Ce n’est qu’à la fin des années 1970 que la souche de VIH à l’origine de la pandémie nord-américaine a fait son chemin jusqu’aux États-Unis, via le Zaïre et Haïti. À cette époque, la révolution sexuelle battait son plein et le VIH se propageait silencieusement parmi les populations d’hommes homosexuels des grandes villes américaines.
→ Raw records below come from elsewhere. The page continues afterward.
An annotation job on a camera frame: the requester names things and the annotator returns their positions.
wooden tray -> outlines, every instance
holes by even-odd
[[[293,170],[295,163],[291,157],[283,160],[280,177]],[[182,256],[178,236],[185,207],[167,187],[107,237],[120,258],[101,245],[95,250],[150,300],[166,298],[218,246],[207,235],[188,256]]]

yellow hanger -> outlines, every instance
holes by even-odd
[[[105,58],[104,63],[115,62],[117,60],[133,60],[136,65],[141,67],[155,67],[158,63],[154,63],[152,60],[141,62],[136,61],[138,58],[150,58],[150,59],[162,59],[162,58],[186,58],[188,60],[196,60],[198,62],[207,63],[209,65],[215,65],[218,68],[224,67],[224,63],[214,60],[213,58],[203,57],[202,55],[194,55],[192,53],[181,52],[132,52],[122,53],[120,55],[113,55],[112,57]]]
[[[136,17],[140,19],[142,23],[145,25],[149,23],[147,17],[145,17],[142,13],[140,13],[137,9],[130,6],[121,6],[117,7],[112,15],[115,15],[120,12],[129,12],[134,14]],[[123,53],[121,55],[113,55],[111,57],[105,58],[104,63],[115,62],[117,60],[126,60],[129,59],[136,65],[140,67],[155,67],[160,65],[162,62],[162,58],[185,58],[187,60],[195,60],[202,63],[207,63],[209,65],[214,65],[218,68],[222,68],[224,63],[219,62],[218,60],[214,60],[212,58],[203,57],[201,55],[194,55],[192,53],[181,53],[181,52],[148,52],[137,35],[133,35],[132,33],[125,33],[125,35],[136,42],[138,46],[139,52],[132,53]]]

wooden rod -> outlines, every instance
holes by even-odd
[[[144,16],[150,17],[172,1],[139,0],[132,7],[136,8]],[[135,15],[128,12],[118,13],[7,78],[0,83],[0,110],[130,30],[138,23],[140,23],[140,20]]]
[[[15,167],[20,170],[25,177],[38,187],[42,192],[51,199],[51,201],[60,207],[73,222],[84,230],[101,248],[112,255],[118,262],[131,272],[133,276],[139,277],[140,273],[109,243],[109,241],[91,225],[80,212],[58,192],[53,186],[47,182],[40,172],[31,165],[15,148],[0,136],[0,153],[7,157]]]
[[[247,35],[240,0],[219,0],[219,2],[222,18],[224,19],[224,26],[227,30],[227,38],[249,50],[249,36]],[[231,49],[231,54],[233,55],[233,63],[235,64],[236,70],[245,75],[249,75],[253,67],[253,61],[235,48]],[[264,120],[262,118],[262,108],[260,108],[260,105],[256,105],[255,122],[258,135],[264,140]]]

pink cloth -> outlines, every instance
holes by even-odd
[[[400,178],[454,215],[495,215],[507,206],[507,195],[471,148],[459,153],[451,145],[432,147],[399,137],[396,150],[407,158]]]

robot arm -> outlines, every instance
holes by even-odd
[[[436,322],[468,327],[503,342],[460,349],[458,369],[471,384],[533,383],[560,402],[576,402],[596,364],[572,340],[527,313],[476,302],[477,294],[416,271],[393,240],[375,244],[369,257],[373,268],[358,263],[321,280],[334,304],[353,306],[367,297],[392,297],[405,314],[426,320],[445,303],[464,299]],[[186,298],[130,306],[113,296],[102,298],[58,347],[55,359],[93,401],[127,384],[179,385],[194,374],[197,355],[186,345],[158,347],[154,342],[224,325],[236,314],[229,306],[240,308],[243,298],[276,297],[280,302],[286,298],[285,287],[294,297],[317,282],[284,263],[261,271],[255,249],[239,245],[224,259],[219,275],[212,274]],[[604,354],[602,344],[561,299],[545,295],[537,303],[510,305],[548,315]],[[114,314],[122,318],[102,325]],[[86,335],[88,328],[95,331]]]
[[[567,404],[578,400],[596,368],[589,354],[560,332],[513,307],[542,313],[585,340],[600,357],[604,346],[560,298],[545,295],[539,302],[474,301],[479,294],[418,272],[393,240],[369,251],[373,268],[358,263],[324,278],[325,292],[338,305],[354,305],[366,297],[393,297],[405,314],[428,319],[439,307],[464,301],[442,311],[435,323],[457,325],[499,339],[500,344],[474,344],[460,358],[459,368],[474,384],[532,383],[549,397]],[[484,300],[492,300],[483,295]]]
Les hommes ayant des rapports sexuels avec des hommes étaient, et sont toujours, touchés de manière disproportionnée par le VIH, car il se transmet beaucoup plus facilement par les rapports anaux que par les rapports vaginaux.
Le premier rapport officiel du gouvernement sur le sida est apparu le 5 juin 1981, dans le Morbidity and Mortality Weekly Report, un bulletin gouvernemental sur les cas de maladies qui laissent perplexe : « Dans la période octobre 1980-mai 1981, 5 jeunes hommes, tous homosexuels actifs, ont été traités pour une pneumonie à Pneumocystis carinii confirmée par biopsie dans 3 hôpitaux différents de Los Angeles, Californie. Deux des patients sont décédés. »
Dans le premier reportage de NBC Nightly News sur le sida en juin 1982, Robert Bazell a rapporté que « la meilleure hypothèse est qu’un agent infectieux en est la cause. »
Lors d’une apparition en 1983 dans l’émission « Today » de NBC, le militant et cofondateur de Gay Mens Health Crisis Larry Kramer a demandé à l’animatrice Jane Pauley : « Jane, pouvez-vous imaginer ce que cela doit être si vous aviez perdu 20 de vos amis au cours des 18 derniers mois ? »
« Non », a répondu Pauley.
« C’est une communauté très en colère », a dit Kramer.
Un vif rappel de 1983 de la peur initiale du sida
23 mai 201405 :17
Même si l’attention de la nation était dirigée vers les victimes homosexuelles du sida, le virus se répliquait dans le sang des hémophiles et des utilisateurs de drogues injectables. Un rapport gouvernemental d’août 2016 a révélé qu’entre le début de l’épidémie de sida et aujourd’hui, près de 700 000 personnes sont mortes du sida aux États-Unis.
La « peste gay »
Après les émeutes de Stonewall en 1969, les militants LGBTQ de tout le pays ont fait des avancées significatives en matière de droits civils et ont obtenu certaines protections au niveau municipal et étatique contre la discrimination dans l’emploi public. Environ deux douzaines d’États avaient décriminalisé la sodomie en 1980, et certains militants parlaient déjà de la prochaine frontière : la reconnaissance légale du mariage.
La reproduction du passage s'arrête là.